CJ: Rachel, that’s a great question and and the National Center we spend a lot of time listening to our community members and our business owners to try to understand the unique situations we have. We have clients from Alaska all the way to Florida, all the way to New York. And each one of those clients they do, they, they are like you, like you said, you know, they’re they’re all different different communities, different infrastructure. So possibly working with a community in Alaska is is very different than working with a community in Oklahoma. And and those businesses are often different as well. So our general approach is, you know, developing us a system, where we’re able to provide a lot of individual support. So we don’t really have, you know, we don’t do like a one fit all approach. Every time we develop a program, we run training programs, every month, we do webinars every other week, we customize that program for that particular community or that particular state, even oftentimes. So when we do a training in Alaska, it’s very customized to Alaska, and we do our own research and our own listening sessions, so that we meet the needs of the businesses in that community. So we’ve done, we did an event in the Carolinas, also about a month ago. And again, those needs of those businesses and what type of training those businesses wanted, was very different than what we’ve done in Northern California. So making sure that we listen, and then help develop a program that those those businesses are those tribes, you know, will be, will be very beneficial, helping them helping develop a program that’s very beneficial to the community.

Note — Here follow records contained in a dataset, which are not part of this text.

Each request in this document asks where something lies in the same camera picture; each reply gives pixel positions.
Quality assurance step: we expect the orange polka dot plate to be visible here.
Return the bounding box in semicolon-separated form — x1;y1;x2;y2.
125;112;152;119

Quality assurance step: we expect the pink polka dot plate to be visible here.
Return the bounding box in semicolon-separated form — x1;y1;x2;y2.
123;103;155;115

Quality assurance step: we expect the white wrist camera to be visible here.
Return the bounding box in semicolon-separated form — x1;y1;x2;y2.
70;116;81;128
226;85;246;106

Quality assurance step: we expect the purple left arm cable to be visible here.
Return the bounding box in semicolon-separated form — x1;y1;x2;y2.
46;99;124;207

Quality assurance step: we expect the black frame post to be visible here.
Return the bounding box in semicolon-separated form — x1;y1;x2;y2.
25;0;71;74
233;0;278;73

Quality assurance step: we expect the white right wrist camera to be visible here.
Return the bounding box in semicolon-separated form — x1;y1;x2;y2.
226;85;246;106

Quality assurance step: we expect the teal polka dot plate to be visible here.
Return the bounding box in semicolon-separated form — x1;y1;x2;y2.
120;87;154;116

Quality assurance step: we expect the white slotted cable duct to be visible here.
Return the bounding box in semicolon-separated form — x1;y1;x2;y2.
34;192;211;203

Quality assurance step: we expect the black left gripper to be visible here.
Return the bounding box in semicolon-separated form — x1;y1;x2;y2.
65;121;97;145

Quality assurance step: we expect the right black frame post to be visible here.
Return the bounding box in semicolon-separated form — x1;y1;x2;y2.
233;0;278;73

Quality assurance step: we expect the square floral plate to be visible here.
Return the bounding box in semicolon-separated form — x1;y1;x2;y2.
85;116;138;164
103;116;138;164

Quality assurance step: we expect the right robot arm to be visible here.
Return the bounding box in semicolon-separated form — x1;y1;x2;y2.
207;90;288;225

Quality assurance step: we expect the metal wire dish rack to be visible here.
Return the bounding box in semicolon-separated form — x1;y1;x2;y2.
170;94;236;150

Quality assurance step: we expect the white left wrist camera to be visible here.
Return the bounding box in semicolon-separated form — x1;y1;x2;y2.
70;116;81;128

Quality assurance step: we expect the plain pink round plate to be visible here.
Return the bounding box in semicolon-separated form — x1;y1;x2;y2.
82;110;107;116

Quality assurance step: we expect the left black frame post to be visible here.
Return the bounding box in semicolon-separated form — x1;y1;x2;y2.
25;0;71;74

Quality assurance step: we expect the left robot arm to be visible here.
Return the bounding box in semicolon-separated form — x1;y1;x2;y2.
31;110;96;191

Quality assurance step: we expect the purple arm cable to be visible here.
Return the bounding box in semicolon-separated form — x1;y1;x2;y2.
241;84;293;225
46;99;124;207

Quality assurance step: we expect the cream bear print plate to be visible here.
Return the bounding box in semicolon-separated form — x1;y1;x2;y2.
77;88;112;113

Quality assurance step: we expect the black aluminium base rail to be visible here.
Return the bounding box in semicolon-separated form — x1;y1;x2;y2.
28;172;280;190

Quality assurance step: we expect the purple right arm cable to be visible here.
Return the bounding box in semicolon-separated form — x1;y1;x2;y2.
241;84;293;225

JN: So you touched on, you know, some of the various challenges, you know, that affects what may or may not be successful. Can you maybe point to some of the success stories, like what types of businesses are successful, or sustainable in terms of revenue?

CJ: There’s thousands of different types of businesses out there that the tribes themselves have created to help bolster economic development, that also includes the gaming industry. But surprisingly, the gaming industry is a very small percentage of, of overall revenue, a very small percentage of the tribes actually rely on gaming, probably about 80% of the tribes actually have to have some other type of revenue in their communities.

Secondly, for the entrepreneurs, they’ve created businesses, from large construction companies to hospitality and retail, to arts and entertainment type businesses as well. So there, there are hundreds of different types of businesses on reservation communities, and a lot of those businesses are really doing well. Of course, COVID, has taken a huge impact in our communities all over the United States, but specifically in Native American communities, but our businesses are resilient. And, and they, you know, they are looking to grow and change and, and, you know, build economies in their community.

JN: That actually touches on a question that I wanted to bring up, you know, you mentioned COVID-19, and how it dramatically affected businesses on reservations, you know, businesses in the United States and globally, have also been affected drastically by the pandemic. So the businesses that you support, how did they fare overall throughout the pandemic? And and what’s the method of recovery from, from this as we start to hopefully, pull out of the pandemic for good?

CJ: Yeah, well, you know, we definitely can’t gloss over the realities of what COVID has done. all over the United States, but specifically in Indian Country. Nationwide, our casinos, a lot of our casinos closed their doors, oftentimes, in in many of those areas, that was the only employer. You know, the casino was one of the only employer not only for the reservation community, but also the trickle effect surrounding communities. And so you’re talking about almost a billion dollars, just in lost wages, from having the casino revenue closed up. So that that revenue when the businesses are closing, and then the tribal businesses are closing, that means that there’s a loss of jobs, a loss of of tax revenue in some areas. You know, and just, you know, just a lot of loss because of that one particular business.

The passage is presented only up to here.